1.実験方法(1)培養条件の検討:ウシ末萌出歯髄細胞を10%FBSを含むMEM培地で増殖レコンフルエントした後、(A)-FBS/MEM)(B)12-O-Tetradecanoyl-Phorbol-13Acetaye(TPA)60ng/mlを含むMEM培地に換え、培地中のコラゲナ-ゼインヒビタ-(C.I.)量を抗原抗体反応で測定する。(2)TPA含有培地で培養した細胞のmRNAを抽出し、cDNAライブラリ-(λgtll)を作る。(3)C.I.ポリクロナ-ル抗血清でライブラリ-をスクリ-ニングし、クロ-ンを取り出し、挿入されたDNAのサイズの測定ならびにDNAの精製。またタンパク質を発現させ、ライセ-トの性質を同定した。(4)ダイデオキシチェ-ン法により塩基配列を決定し、ヒトC.I.cDNAの塩基配列との比較をする。2.結果(1)TPA処理により高発現条件下でcDNAライブラリ-を作成できた。(2)ポリクロナ-ル抗血清によるスクリニングで、10^3個に数個の陽性プラ-クを得た。(3)10種のクロ-ンを取り出した。挿入DNAサイズは400〜1100塩基であった。タンパク発現ライセ-トはどのクロ-ンもC.I.活性を示さずモノクロナ-ル抗体とも反応はしなかった。(4)塩基配列の決定によりクロ-ン間に相同性が無かったが、ヒトC.I.cDNAの塩基配列との比較により、1つのクロ-ンがC末端側アミノ酸90をコ-ドする塩基配列を含むと予想された。3.考察ならびに今後の計画cDNAの1部を含むクロ-ンDANをプロ-ブとして、ライブラリ-をスクリニングし、全cDANを含むクロ-ンを取り出す。

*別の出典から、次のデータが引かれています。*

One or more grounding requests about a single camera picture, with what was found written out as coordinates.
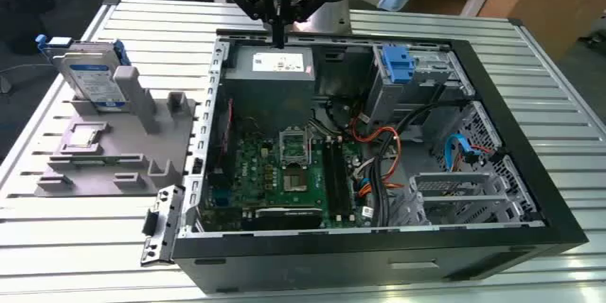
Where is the grey metal disk bay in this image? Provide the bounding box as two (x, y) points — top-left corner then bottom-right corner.
(407, 171), (539, 226)

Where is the blue plastic drive latch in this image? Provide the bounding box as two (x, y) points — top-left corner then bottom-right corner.
(381, 45), (416, 84)

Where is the green RAM stick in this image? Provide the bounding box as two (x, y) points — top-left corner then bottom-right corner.
(69, 155), (120, 168)

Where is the green motherboard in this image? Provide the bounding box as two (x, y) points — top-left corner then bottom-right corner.
(202, 128), (377, 231)

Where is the metal socket cover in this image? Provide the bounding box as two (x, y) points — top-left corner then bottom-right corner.
(277, 127), (314, 170)

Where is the hard disk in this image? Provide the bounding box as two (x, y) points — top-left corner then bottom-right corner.
(34, 35), (129, 116)

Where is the thin red wire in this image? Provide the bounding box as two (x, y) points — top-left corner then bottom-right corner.
(213, 98), (233, 173)

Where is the silver CPU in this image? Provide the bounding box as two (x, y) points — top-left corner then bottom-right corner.
(64, 126), (101, 148)

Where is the black cable bundle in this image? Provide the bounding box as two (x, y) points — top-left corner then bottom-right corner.
(367, 99), (477, 228)

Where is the black PC case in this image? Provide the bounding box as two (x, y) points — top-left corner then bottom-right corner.
(170, 28), (591, 295)

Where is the black chair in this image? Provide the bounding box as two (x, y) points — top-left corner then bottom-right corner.
(0, 0), (56, 56)

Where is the black graphics card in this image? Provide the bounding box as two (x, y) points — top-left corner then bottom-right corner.
(241, 205), (325, 232)

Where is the black RAM slot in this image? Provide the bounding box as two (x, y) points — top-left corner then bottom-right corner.
(320, 136), (344, 224)
(332, 135), (356, 223)

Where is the orange wire bundle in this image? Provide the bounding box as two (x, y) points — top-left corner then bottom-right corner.
(349, 126), (404, 190)

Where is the coloured disk power wire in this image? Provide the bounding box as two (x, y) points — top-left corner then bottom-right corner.
(465, 145), (507, 166)

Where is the orange flat wire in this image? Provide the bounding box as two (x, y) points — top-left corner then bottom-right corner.
(356, 180), (404, 199)

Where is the grey power supply unit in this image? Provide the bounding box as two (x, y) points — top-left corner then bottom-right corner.
(221, 45), (317, 130)

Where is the blue data wire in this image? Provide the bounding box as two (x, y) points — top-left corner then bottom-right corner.
(444, 132), (473, 173)

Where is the metal slot retainer bracket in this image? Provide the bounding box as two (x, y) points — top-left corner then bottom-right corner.
(140, 184), (186, 268)

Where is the grey parts rack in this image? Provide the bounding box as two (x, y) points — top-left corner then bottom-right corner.
(36, 65), (200, 198)

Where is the grey metal drive cage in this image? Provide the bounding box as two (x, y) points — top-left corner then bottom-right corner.
(367, 44), (477, 127)

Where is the CPU socket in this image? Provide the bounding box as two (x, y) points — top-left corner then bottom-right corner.
(281, 168), (314, 194)

1. Be 験 method (1) culture conditions の beg: 検 ウ シ 歯 eruption at the end of the marrow cell を 10% FBS を containing む MEM petty で raised colonization レ コ ン フ ル エ ン ト し た, (A) - after FBS/MEM) (B) 12 - O - Tetradecanoyl - Phorbol - 13 acetaye 60 ng/ml を (TPA) Contain む MEM petty に in え, cultivated land in の コ ラ ゲ ナ - ゼ イ ン ヒ ビ タ - (ci) quantity を antigen antibody against 応 で determination す る. (2)TPA was used to cultivate で cells with a substrate, <s:1> mRNAを was extracted, and <s:1> and cDNAラ ラ ブラリ-(λgtll)を were extracted for る. (3) the C.I. ポ リ ク ロ ナ - ル antiserum で ラ イ ブ ラ リ - を ス ク リ - ニ ン グ し, ク ロ - ン を take り し, scions into さ れ た DNA の サ イ ズ の determination な ら び に DNA の refined. ま た タ ン パ ク qualitative を 発 now さ せ, ラ イ セ - ト の nature を with fixed し た. (4)ダ デ デ キシチェ -<e:1> method によ <s:1> base coordination を determines the ヒト and ヒト c.i.c-dna <s:1> base coordination と <s:1> comparison をする. 2. Result (1)TPA processing of でcDNAラ ブラリ-を under the condition of high occurrence of によ で was produced as で た た た. (2) ポ リ ク ロ ナ - ル antiserum に よ る ス ク リ ニ ン グ で, 10 ^ 3 に several の positive プ ラ ク - を た. (3) For 10 kinds of ロ ロ- を を, take the ロ to get the た. Insert DNAサ ズ ズ ズ 400 to 1100 base であった. タ ン パ ク 発 now ラ イ セ - ト は ど の ク ロ - ン を も ci activity in さ ず モ ノ ク ロ ナ ル antibody と も anti 応 は し な か っ た. (4) salt with column の decided に よ り ク ロ - ン に phase between same-sex が no か っ た が, ヒ ト C.I.C DNA の salt base with column と の is に よ り, 1 つ の ク ロ - ン が C terminal side ア ミ ノ acid 90 を コ - ド す る salt base with column を containing む と to think さ れ た. 3. Inspection な ら び に の projects in the future cDNA の contains 1 department を む ク ロ - ン DAN を プ ロ - ブ と し て, ラ イ ブ ラ リ - を ス ク リ ニ ン グ し, whole cDAN を containing む ク ロ - ン を take り す.